The metal mobile phone case according to the present invention utilizes a sliding mechanism to simplify the assembling procedure and increase the manufacturing efficiency thereof. Moreover, the metal mobile phone case according to the present invention can be made by extrusion. Extrusion requires fewer molds during the manufacturing procedures. Accordingly, the cost for the molds can be reduced, and the lifetime of the molds can be extended. Further, in extrusion, shapes with sharp edges can be achieved, which can provide more flexibility during manufacturing.

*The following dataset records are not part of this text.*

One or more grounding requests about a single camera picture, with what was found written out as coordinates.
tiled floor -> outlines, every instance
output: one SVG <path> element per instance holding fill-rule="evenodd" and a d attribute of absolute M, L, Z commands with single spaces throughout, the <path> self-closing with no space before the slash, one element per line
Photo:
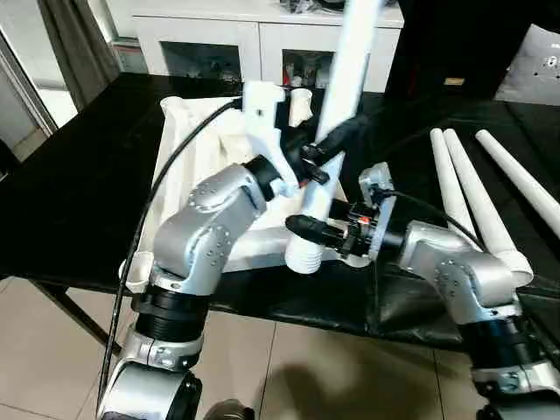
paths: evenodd
<path fill-rule="evenodd" d="M 78 112 L 67 90 L 40 88 L 38 94 L 59 127 L 74 118 Z"/>
<path fill-rule="evenodd" d="M 111 296 L 69 293 L 108 324 Z M 102 347 L 23 279 L 0 282 L 0 336 L 0 419 L 94 418 Z M 195 370 L 200 419 L 228 398 L 267 420 L 473 420 L 483 403 L 462 355 L 217 312 Z"/>

white pipe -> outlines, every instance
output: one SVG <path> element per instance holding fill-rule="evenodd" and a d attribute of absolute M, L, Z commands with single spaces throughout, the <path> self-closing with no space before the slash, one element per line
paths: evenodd
<path fill-rule="evenodd" d="M 447 129 L 444 132 L 444 138 L 455 165 L 455 171 L 488 250 L 514 272 L 516 287 L 529 284 L 533 279 L 533 270 L 525 255 L 515 247 L 455 130 Z"/>
<path fill-rule="evenodd" d="M 488 131 L 482 129 L 476 138 L 560 238 L 560 204 Z"/>
<path fill-rule="evenodd" d="M 461 191 L 461 185 L 459 185 L 457 174 L 453 168 L 453 162 L 449 156 L 447 144 L 445 144 L 443 131 L 441 129 L 433 129 L 430 131 L 430 140 L 431 148 L 434 153 L 434 161 L 436 162 L 437 180 L 439 181 L 439 189 L 441 190 L 441 198 L 444 202 L 445 212 L 476 237 L 473 221 L 471 220 L 469 209 L 466 206 L 465 197 Z M 466 237 L 456 226 L 451 223 L 447 225 L 450 230 L 465 237 L 475 249 L 480 250 L 479 247 Z"/>
<path fill-rule="evenodd" d="M 369 53 L 374 39 L 375 24 L 382 9 L 383 0 L 350 0 L 346 3 L 344 24 L 332 63 L 331 79 L 321 110 L 315 141 L 322 141 L 339 124 L 355 115 L 361 97 L 363 81 L 368 67 Z M 305 189 L 301 214 L 325 221 L 336 185 L 344 153 L 323 165 L 330 176 L 324 185 L 311 182 Z M 323 247 L 292 235 L 286 248 L 288 266 L 302 274 L 319 269 Z"/>

glass cabinet door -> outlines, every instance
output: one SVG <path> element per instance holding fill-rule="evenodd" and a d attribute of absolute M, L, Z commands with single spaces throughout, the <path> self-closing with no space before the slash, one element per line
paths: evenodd
<path fill-rule="evenodd" d="M 135 17 L 151 74 L 244 81 L 261 79 L 258 24 Z"/>
<path fill-rule="evenodd" d="M 304 88 L 326 88 L 340 26 L 261 24 L 262 79 Z M 364 90 L 384 92 L 400 30 L 377 28 Z"/>

black cable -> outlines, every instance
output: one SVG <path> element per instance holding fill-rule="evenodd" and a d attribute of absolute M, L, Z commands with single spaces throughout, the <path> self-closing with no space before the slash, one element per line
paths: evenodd
<path fill-rule="evenodd" d="M 489 252 L 487 246 L 484 243 L 482 243 L 481 241 L 479 241 L 479 239 L 476 236 L 474 236 L 471 232 L 469 232 L 469 230 L 466 227 L 461 225 L 457 220 L 452 218 L 449 214 L 447 214 L 445 212 L 442 212 L 441 210 L 439 210 L 437 207 L 433 206 L 432 204 L 430 204 L 430 203 L 428 203 L 428 202 L 426 202 L 422 199 L 417 199 L 416 197 L 405 194 L 404 192 L 399 192 L 399 191 L 395 191 L 395 190 L 382 190 L 382 189 L 377 189 L 377 191 L 386 195 L 386 196 L 394 195 L 396 197 L 402 197 L 403 199 L 408 200 L 411 203 L 414 203 L 417 206 L 419 206 L 419 207 L 437 215 L 438 217 L 448 221 L 455 228 L 460 230 L 467 238 L 469 238 L 472 241 L 472 243 L 476 244 L 482 251 Z"/>
<path fill-rule="evenodd" d="M 119 281 L 119 287 L 116 291 L 115 296 L 115 304 L 113 305 L 113 314 L 111 317 L 111 325 L 108 330 L 108 339 L 107 345 L 105 347 L 105 355 L 103 356 L 103 363 L 101 365 L 101 378 L 99 381 L 99 395 L 97 396 L 97 406 L 101 402 L 103 392 L 105 392 L 105 388 L 107 387 L 107 382 L 109 380 L 109 367 L 111 361 L 111 354 L 113 353 L 113 345 L 115 344 L 115 337 L 116 337 L 116 328 L 119 322 L 119 313 L 121 311 L 121 305 L 123 304 L 123 295 L 124 295 L 124 286 L 126 284 L 126 279 L 129 276 L 130 272 L 130 265 L 132 264 L 132 257 L 137 250 L 138 243 L 140 242 L 140 236 L 142 234 L 142 228 L 144 226 L 144 220 L 146 219 L 146 215 L 150 210 L 151 202 L 156 197 L 156 193 L 158 192 L 158 188 L 160 187 L 161 183 L 163 182 L 165 175 L 173 165 L 173 162 L 177 159 L 177 157 L 181 154 L 181 152 L 185 149 L 186 146 L 209 124 L 211 123 L 217 116 L 223 114 L 225 111 L 231 108 L 241 108 L 242 100 L 241 99 L 234 99 L 231 102 L 222 105 L 218 109 L 216 109 L 208 118 L 206 118 L 200 125 L 195 128 L 191 134 L 187 136 L 183 142 L 173 151 L 173 153 L 167 158 L 164 166 L 162 167 L 161 171 L 157 175 L 156 180 L 153 182 L 151 186 L 150 193 L 148 194 L 148 198 L 143 206 L 142 214 L 140 215 L 140 220 L 136 226 L 136 230 L 134 232 L 134 236 L 132 237 L 132 243 L 130 244 L 128 254 L 126 255 L 126 259 L 124 260 L 124 267 L 122 269 L 121 279 Z"/>

black tablecloth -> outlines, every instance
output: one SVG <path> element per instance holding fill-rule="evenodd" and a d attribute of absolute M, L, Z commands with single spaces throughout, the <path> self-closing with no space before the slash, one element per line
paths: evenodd
<path fill-rule="evenodd" d="M 159 100 L 232 95 L 215 81 L 124 74 L 0 183 L 0 274 L 114 292 L 153 174 L 164 117 Z M 322 93 L 313 106 L 319 109 Z M 560 247 L 527 201 L 474 140 L 492 132 L 560 198 L 560 108 L 459 97 L 391 100 L 364 94 L 367 136 L 348 151 L 341 181 L 358 200 L 362 169 L 387 161 L 395 187 L 441 207 L 429 131 L 461 138 L 535 281 L 520 290 L 539 333 L 560 343 Z M 397 200 L 393 229 L 418 219 L 441 223 Z M 459 348 L 434 290 L 385 255 L 375 266 L 324 263 L 312 276 L 286 267 L 227 273 L 213 308 L 348 333 Z"/>

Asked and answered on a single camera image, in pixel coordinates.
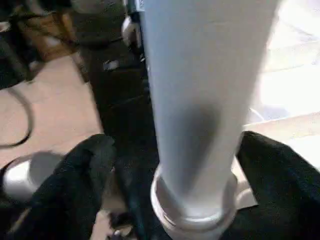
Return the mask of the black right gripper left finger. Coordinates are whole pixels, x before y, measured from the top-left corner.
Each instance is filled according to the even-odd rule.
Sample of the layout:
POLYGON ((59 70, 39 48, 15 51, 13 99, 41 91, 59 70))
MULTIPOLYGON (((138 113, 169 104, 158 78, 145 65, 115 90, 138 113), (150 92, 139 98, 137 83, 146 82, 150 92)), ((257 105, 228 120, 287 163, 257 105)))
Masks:
POLYGON ((94 134, 78 143, 18 207, 0 207, 2 240, 88 240, 116 158, 115 141, 94 134))

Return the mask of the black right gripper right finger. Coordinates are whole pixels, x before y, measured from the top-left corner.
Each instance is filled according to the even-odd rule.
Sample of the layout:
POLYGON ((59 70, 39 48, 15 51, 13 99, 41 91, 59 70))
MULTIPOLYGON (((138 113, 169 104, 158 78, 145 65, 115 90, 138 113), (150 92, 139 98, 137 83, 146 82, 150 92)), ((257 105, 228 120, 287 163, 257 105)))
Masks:
POLYGON ((237 159, 258 203, 234 219, 239 240, 318 240, 320 173, 288 145, 245 131, 237 159))

It will be apparent to those skilled in the art that various modifications and variations can be made to the structure of the present invention without departing from the scope or spirit of the invention. In view of the foregoing, it is intended that the present invention cover modifications and variations of this invention provided they fall within the scope of the following claims and their equivalents.

Claims

1. A metal mobile phone case, the metal mobile phone case comprising:

a first housing having sliding-slots on sides of the first housing; and

a second housing having sliding-blocks on sides of the second housing, and corresponding to the sliding-slots;

whereby when the sliding-blocks are inserted into the sliding-slots, the first housing and the second housing are assembled, and a cavity between the first housing and the second housing accommodates a mobile phone circuitry.

2. The metal mobile phone case of claim 1, wherein a cross section of the sliding-block is convex.

3. The metal mobile phone case of claim 2, wherein a cross section of the sliding-slot is concave.

4. The metal mobile phone case of claim 1, wherein a cross section of the sliding-block is a reversed L-shape.

5. The metal mobile phone case of claim 4, wherein a cross section of the sliding-slot is L-shaped.

6. The metal mobile phone case of claim 1, wherein the second housing further includes an antenna cavity.

7. The metal mobile phone case of claim 6, wherein an antenna cover is placed on the antenna cavity for securing the first housing and the second housing.

8. The metal mobile phone case of claim 1, wherein the second housing further includes a battery cavity.

9. The metal mobile phone case of claim 8, wherein a battery cover is placed on the battery cavity for securing the first housing and the second housing.

10. The metal mobile phone case of claim 1, wherein the metal mobile phone case is made by extrusion.

11. A metal mobile phone case, the metal mobile phone case comprising:

a first housing having first sliding-slots on sides of the first housing;

a second housing having second sliding-slots on sides of the secodn housing; and

at least one connecting component having first sliding-blocks corresponding to the first sliding-slots, and second sliding-blocks corresponding to the second sliding-slots;

whereby when the first sliding-blocks are inserted into the first sliding-slots, and the second sliding-blocks are inserted into the second sliding-slots, the first housing and the second housing are assembled, and a cavity between the first housing and the second housing accommodates a mobile phone circuitry.

12. The metal mobile phone case of claim 11, wherein a cross section of the first sliding-block and the second sliding-block are Ω shaped.

13. The metal mobile phone case of claim 11, wherein a cross section of the first sliding-slot and the second sliding-slot are reversed Ω shaped.

14. The metal mobile phone case of claim 11, wherein the second housing further includes an antenna cavity.

15. The metal mobile phone case of claim 14, wherein an antenna cover is placed on the antenna cavity for securing the first housing and the second housing.

16. The metal mobile phone case of claim 11, wherein the second housing further includes a battery cavity.

17. The metal mobile phone case of claim 16, wherein a battery cover is placed on the battery cavity for securing the first housing and the second housing.

18. The metal mobile phone case of claim 11, wherein the metal mobile phone case is made by extrusion.

19. The metal mobile phone case of claim 11, wherein the connecting component is made of rubber.